## Instructions to follow
Repeat the data as given. Images do not go in the copy.
###
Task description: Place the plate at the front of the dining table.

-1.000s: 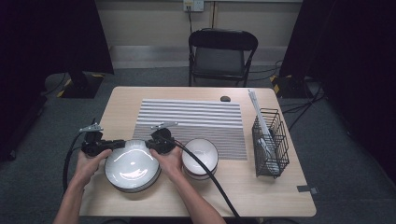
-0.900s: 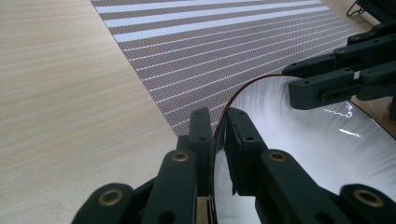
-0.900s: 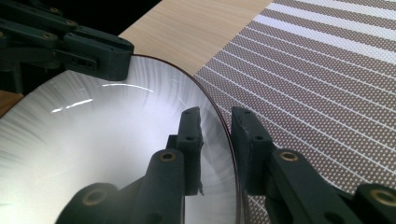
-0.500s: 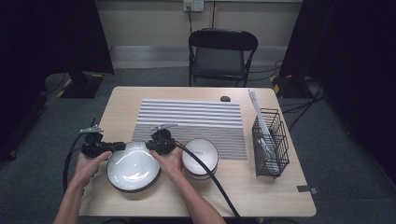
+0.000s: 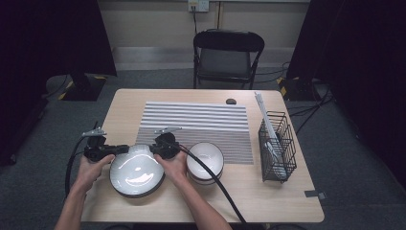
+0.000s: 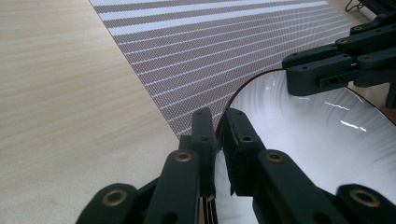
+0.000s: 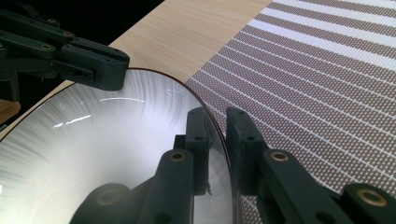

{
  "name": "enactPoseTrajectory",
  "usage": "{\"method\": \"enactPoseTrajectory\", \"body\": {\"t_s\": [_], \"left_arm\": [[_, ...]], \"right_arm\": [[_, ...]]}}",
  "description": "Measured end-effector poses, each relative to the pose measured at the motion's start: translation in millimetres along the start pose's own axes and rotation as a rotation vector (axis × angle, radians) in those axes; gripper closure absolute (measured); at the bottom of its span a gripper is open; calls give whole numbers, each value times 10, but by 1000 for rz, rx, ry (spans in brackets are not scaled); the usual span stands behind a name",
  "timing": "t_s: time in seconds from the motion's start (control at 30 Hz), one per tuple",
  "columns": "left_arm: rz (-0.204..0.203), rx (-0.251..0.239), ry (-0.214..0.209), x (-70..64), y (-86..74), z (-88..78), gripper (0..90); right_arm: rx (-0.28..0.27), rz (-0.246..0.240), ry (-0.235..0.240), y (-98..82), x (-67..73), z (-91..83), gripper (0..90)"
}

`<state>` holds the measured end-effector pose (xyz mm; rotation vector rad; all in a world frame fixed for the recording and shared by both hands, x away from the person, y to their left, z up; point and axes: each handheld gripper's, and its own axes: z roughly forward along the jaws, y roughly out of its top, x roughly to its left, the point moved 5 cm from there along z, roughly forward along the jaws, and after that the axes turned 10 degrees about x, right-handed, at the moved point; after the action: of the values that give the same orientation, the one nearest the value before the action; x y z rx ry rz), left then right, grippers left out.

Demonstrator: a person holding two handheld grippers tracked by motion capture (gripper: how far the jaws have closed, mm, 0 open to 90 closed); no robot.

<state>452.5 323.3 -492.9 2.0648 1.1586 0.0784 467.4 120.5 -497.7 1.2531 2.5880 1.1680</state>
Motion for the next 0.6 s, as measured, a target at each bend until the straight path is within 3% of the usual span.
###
## Answer box
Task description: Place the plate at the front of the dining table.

-1.000s: 
-0.900s: 
-0.900s: 
-0.500s: 
+0.000s: 
+0.000s: 
+0.000s: 

{
  "name": "enactPoseTrajectory",
  "usage": "{\"method\": \"enactPoseTrajectory\", \"body\": {\"t_s\": [_], \"left_arm\": [[_, ...]], \"right_arm\": [[_, ...]]}}",
  "description": "Measured end-effector poses, each relative to the pose measured at the motion's start: translation in millimetres along the start pose's own axes and rotation as a rotation vector (axis × angle, radians) in those axes; gripper closure absolute (measured); at the bottom of its span a gripper is open; calls give whole numbers, each value times 10, but by 1000 for rz, rx, ry (spans in brackets are not scaled); the usual span stands behind a name",
  "timing": "t_s: time in seconds from the motion's start (control at 30 Hz), one per tuple",
  "columns": "left_arm: rz (-0.204..0.203), rx (-0.251..0.239), ry (-0.214..0.209), x (-70..64), y (-86..74), z (-88..78), gripper (0..90); right_arm: rx (-0.28..0.27), rz (-0.246..0.240), ry (-0.235..0.240), y (-98..82), x (-67..73), z (-91..83), gripper (0..90)"
}

`<state>` holds the measured end-effector pose (xyz mm; rotation vector rad; all in a world frame fixed for the recording and shared by both hands, x away from the person, y to their left, z up; point and axes: each handheld gripper's, and its own axes: z roughly forward along the jaws, y roughly out of its top, x roughly to its left, the point moved 5 cm from there along z, roughly forward along the jaws, and after that the axes turned 10 degrees about x, right-handed, at the moved point; after the action: of the values that give the same orientation, the one nearest the value before the action; x y z rx ry rz), left then right, grippers left out.

Demonstrator: a person holding two handheld grippers tracked by motion capture (gripper: how far the jaws have closed, mm, 0 open to 90 closed); no robot.

<state>452.5 323.3 -492.9 2.0648 1.1586 0.0784 467.4 120.5 -497.7 1.2531 2.5880 1.1680</state>
Motion for the next 0.6 s, as measured, a target at each bend until the straight path is within 3% of the usual span.

The response to this exercise is done.